**What the exercise asks**
A single number is the answer: the count of lines in the records that hold the word "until".

**Data records**
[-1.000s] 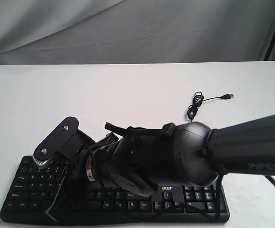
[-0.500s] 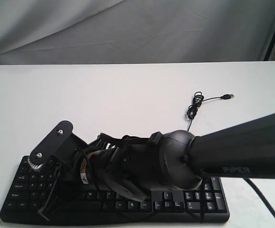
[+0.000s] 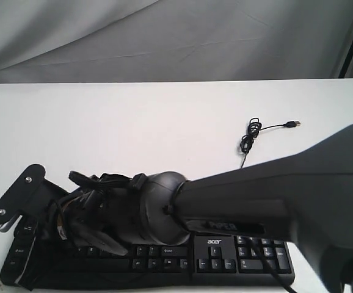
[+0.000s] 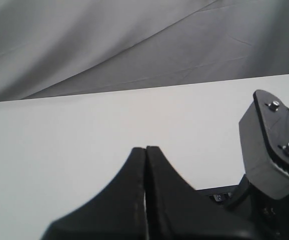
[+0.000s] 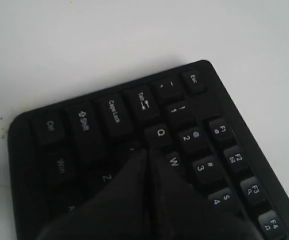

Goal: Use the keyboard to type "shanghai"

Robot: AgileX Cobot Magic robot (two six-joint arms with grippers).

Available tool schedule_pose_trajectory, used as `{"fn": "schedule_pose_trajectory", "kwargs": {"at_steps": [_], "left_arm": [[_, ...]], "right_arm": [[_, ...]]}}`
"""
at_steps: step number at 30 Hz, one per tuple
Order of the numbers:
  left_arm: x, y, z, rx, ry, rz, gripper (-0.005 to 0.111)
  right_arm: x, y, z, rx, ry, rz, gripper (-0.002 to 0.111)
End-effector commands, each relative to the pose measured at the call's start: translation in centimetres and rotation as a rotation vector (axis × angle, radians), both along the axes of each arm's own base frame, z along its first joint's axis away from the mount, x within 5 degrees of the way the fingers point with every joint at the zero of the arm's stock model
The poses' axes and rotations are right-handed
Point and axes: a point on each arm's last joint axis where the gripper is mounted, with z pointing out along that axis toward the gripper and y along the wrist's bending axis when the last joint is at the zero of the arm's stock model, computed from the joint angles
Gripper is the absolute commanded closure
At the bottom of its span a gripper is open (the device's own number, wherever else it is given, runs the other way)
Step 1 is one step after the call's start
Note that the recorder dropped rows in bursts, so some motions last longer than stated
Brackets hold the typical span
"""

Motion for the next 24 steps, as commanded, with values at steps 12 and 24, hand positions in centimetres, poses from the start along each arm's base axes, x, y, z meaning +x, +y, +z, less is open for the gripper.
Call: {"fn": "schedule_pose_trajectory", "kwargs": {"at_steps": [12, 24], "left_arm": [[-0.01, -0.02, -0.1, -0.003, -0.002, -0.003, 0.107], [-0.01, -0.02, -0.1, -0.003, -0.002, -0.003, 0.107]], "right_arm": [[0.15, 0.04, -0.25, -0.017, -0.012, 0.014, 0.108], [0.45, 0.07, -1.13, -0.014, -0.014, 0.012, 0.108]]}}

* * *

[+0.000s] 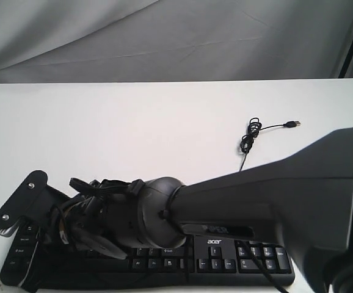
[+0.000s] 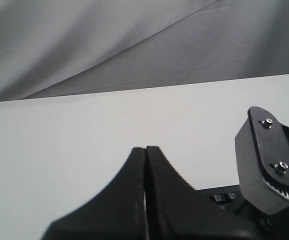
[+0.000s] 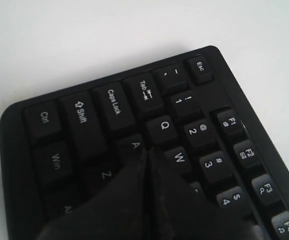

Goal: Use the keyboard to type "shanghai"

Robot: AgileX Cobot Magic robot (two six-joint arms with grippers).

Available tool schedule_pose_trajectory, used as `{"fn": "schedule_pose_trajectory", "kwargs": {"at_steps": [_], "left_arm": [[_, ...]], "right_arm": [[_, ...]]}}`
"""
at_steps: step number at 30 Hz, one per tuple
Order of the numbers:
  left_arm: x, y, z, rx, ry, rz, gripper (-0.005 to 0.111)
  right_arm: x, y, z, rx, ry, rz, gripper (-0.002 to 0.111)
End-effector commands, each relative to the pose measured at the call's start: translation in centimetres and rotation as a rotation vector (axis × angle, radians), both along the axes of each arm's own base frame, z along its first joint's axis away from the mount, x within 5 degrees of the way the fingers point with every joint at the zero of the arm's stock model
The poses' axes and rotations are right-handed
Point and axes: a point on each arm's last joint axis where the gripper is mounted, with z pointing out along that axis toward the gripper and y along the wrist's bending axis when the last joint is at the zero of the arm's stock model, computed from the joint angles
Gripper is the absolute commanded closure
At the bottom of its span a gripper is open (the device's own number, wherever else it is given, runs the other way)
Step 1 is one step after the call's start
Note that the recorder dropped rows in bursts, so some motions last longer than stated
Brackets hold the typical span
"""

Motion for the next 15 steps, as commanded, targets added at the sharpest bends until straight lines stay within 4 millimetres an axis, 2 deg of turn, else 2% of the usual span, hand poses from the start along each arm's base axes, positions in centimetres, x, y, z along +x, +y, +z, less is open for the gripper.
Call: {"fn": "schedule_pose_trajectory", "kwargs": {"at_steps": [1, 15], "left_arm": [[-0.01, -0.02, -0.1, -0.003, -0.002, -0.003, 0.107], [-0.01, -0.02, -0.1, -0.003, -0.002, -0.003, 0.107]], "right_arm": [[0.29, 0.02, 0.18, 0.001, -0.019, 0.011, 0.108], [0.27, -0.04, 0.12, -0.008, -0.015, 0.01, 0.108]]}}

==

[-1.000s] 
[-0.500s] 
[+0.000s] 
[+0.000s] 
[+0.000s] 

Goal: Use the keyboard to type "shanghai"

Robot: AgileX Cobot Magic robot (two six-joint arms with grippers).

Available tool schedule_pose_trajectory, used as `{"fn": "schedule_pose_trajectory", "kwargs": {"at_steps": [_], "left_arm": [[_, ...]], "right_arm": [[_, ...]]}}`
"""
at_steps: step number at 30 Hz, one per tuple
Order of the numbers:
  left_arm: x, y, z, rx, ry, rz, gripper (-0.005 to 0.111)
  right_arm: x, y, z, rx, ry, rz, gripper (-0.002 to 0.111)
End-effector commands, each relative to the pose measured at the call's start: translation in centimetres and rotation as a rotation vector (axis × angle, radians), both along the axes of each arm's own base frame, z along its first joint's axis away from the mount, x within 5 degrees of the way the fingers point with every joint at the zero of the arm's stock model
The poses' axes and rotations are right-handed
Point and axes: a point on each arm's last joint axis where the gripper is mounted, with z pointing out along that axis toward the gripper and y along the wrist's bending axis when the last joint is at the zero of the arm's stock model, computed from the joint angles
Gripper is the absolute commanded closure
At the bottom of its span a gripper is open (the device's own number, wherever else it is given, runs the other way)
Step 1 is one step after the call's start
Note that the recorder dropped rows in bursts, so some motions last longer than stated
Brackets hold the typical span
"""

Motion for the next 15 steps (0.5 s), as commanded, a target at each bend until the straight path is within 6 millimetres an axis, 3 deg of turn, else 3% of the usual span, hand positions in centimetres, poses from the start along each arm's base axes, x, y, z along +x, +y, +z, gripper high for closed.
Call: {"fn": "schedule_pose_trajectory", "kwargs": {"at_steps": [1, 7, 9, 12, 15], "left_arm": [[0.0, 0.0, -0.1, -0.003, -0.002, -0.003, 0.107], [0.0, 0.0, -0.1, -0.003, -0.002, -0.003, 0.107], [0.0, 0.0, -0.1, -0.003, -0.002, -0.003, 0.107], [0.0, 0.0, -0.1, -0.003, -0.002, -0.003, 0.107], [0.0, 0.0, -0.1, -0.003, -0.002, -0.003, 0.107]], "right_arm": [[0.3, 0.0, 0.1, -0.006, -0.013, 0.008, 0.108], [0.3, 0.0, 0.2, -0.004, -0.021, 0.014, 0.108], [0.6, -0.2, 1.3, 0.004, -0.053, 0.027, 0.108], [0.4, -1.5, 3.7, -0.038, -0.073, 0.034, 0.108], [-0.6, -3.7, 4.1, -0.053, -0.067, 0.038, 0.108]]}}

**Task solution**
2